(Data shown)
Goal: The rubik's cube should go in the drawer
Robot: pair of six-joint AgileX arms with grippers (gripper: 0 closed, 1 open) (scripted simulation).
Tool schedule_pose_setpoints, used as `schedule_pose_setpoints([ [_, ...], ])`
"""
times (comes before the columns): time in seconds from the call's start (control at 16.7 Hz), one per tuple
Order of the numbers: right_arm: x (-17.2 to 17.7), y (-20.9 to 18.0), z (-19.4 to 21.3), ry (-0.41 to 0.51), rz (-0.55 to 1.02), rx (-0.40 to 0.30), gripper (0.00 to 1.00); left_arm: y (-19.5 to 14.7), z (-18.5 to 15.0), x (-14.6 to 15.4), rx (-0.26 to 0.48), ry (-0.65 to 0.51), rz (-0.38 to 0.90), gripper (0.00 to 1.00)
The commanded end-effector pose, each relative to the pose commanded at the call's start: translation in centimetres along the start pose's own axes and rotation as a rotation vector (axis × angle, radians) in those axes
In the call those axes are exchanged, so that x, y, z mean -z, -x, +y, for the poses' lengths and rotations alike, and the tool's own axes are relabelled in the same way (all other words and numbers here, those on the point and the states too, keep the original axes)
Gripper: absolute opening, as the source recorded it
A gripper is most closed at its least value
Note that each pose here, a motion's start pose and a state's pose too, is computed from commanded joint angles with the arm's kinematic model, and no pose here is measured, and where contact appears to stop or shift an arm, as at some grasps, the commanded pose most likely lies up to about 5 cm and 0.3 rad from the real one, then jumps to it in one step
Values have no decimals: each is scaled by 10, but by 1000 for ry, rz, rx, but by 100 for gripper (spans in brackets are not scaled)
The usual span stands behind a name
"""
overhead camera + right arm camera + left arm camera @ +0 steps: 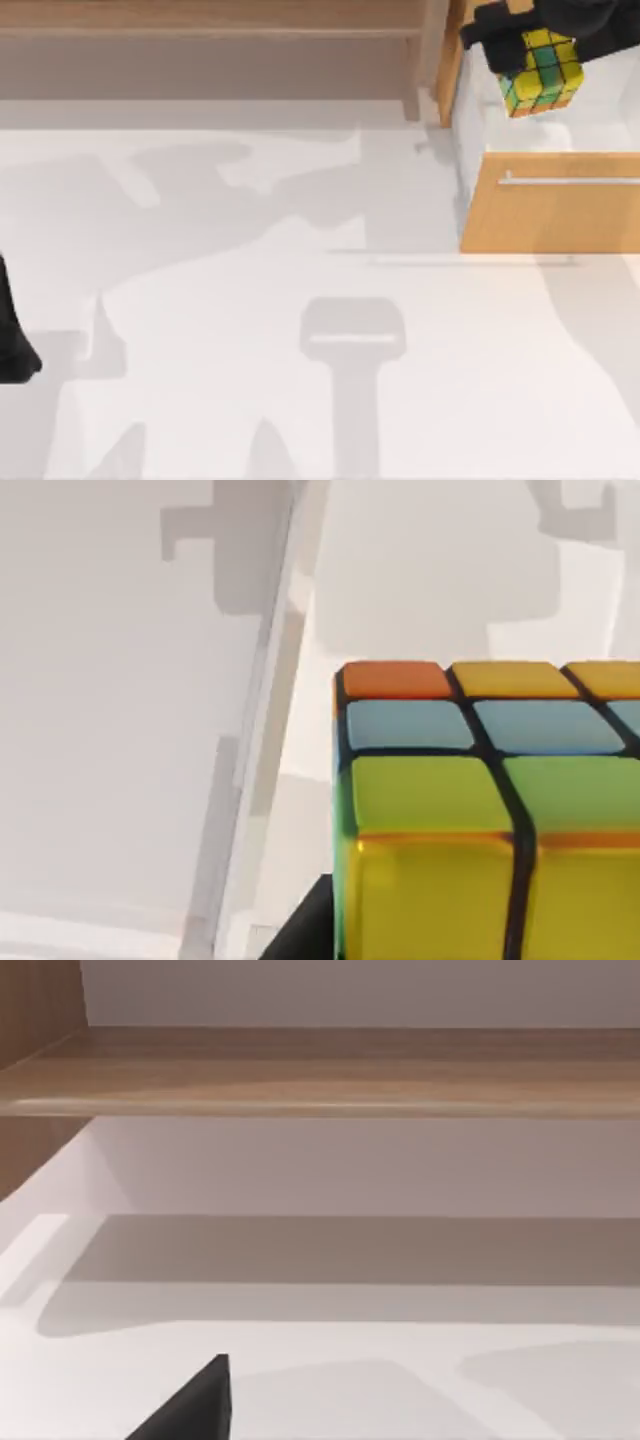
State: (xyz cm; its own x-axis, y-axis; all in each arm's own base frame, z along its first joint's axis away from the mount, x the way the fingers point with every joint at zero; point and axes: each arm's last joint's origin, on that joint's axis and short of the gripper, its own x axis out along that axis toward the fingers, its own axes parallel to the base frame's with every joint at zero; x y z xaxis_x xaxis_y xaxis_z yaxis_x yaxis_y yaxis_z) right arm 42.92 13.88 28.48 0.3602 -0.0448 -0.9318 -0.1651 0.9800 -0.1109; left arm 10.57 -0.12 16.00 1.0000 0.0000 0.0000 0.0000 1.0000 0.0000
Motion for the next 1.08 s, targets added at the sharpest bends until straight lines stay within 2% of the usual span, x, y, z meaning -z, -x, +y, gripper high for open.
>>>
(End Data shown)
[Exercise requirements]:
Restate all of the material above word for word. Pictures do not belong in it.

[Completed exercise]:
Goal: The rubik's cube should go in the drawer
Robot: pair of six-joint AgileX arms with grippers (gripper: 0 closed, 1 open) (scripted simulation).
Tool schedule_pose_setpoints, used as `schedule_pose_setpoints([ [_, ...], ])`
"""
times (comes before the columns): time in seconds from the call's start (control at 16.7 Hz), one per tuple
Order of the numbers: right_arm: x (-17.2 to 17.7), y (-20.9 to 18.0), z (-19.4 to 21.3), ry (-0.41 to 0.51), rz (-0.55 to 1.02), rx (-0.40 to 0.30), gripper (0.00 to 1.00); left_arm: y (-19.5 to 14.7), z (-18.5 to 15.0), x (-14.6 to 15.4), rx (-0.26 to 0.48), ry (-0.65 to 0.51), rz (-0.38 to 0.90), gripper (0.00 to 1.00)
The commanded end-effector pose, each relative to the pose commanded at the call's start: translation in centimetres along the start pose's own axes and rotation as a rotation vector (axis × angle, radians) in those axes
In the call those axes are exchanged, so that x, y, z mean -z, -x, +y, for the poses' lengths and rotations alike, and the tool's own axes are relabelled in the same way (all other words and numbers here, those on the point and the states too, keep the original axes)
Gripper: absolute opening, as the source recorded it
A gripper is most closed at its least value
Note that each pose here, a motion's start pose and a state's pose too, is computed from commanded joint angles with the arm's kinematic model, and no pose here is measured, and where contact appears to stop or shift an arm, as at some grasps, the commanded pose most likely lies up to about 5 cm and 0.3 rad from the real one, then jumps to it in one step
Values have no decimals: each is scaled by 10, but by 1000 for ry, rz, rx, but by 100 for gripper (spans in brackets are not scaled)
The usual span stands behind a name
"""
overhead camera + right arm camera + left arm camera @ +0 steps: 
State: (xyz cm; its own x-axis, y-axis; all in each arm's own base frame, z along its first joint's axis away from the mount, x the way the fingers point with every joint at zero; point and axes: each arm's last joint's origin, on that joint's axis and short of the gripper, its own x axis out along that axis toward the fingers, its own axes parallel to the base frame's with every joint at zero; x y z xaxis_x xaxis_y xaxis_z yaxis_x yaxis_y yaxis_z) right arm 42.92 13.88 28.48 0.3602 -0.0448 -0.9318 -0.1651 0.9800 -0.1109; left arm 10.57 -0.12 16.00 1.0000 0.0000 0.0000 0.0000 1.0000 0.0000
Motion for the next 1.08 s, targets added at the sharpest bends until straight lines stay within 2% of the usual span, x, y, z meaning -z, -x, +y, gripper high for open.
>>>

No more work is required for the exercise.